● Raw data:
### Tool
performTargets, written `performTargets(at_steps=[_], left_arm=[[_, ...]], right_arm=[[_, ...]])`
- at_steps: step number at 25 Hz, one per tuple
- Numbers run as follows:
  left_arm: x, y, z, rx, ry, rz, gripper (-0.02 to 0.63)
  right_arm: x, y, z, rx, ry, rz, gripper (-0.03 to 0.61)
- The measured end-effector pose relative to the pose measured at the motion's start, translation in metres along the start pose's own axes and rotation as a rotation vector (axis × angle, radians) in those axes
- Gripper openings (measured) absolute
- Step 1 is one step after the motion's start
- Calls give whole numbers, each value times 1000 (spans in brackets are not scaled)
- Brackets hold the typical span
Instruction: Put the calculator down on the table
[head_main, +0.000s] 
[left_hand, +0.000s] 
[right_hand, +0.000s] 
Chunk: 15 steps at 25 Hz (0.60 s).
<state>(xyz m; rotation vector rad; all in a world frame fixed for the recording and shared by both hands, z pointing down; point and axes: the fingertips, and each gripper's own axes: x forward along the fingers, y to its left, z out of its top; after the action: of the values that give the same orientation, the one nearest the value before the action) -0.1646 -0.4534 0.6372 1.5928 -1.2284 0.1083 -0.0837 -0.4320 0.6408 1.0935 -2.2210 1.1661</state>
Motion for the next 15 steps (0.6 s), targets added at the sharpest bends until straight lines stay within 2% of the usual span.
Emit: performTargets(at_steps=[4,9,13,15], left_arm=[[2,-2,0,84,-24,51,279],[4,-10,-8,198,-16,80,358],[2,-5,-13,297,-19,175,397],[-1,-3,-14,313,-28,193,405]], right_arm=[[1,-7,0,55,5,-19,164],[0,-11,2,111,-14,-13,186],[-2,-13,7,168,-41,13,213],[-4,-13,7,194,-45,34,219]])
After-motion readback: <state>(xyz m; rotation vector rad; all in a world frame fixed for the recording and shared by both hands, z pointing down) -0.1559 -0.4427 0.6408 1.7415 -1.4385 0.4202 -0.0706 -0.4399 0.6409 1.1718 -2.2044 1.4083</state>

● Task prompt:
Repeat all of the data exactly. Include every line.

● Solution for this task:
### Tool
performTargets, written `performTargets(at_steps=[_], left_arm=[[_, ...]], right_arm=[[_, ...]])`
- at_steps: step number at 25 Hz, one per tuple
- Numbers run as follows:
  left_arm: x, y, z, rx, ry, rz, gripper (-0.02 to 0.63)
  right_arm: x, y, z, rx, ry, rz, gripper (-0.03 to 0.61)
- The measured end-effector pose relative to the pose measured at the motion's start, translation in metres along the start pose's own axes and rotation as a rotation vector (axis × angle, radians) in those axes
- Gripper openings (measured) absolute
- Step 1 is one step after the motion's start
- Calls give whole numbers, each value times 1000 (spans in brackets are not scaled)
- Brackets hold the typical span
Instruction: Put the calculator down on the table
[head_main, +0.000s] 
[left_hand, +0.000s] 
[right_hand, +0.000s] 
Chunk: 15 steps at 25 Hz (0.60 s).
<state>(xyz m; rotation vector rad; all in a world frame fixed for the recording and shared by both hands, z pointing down; point and axes: the fingertips, and each gripper's own axes: x forward along the fingers, y to its left, z out of its top; after the action: of the values that give the same orientation, the one nearest the value before the action) -0.1646 -0.4534 0.6372 1.5928 -1.2284 0.1083 -0.0837 -0.4320 0.6408 1.0935 -2.2210 1.1661</state>
Motion for the next 15 steps (0.6 s), targets added at the sharpest bends until straight lines stay within 2% of the usual span.
Emit: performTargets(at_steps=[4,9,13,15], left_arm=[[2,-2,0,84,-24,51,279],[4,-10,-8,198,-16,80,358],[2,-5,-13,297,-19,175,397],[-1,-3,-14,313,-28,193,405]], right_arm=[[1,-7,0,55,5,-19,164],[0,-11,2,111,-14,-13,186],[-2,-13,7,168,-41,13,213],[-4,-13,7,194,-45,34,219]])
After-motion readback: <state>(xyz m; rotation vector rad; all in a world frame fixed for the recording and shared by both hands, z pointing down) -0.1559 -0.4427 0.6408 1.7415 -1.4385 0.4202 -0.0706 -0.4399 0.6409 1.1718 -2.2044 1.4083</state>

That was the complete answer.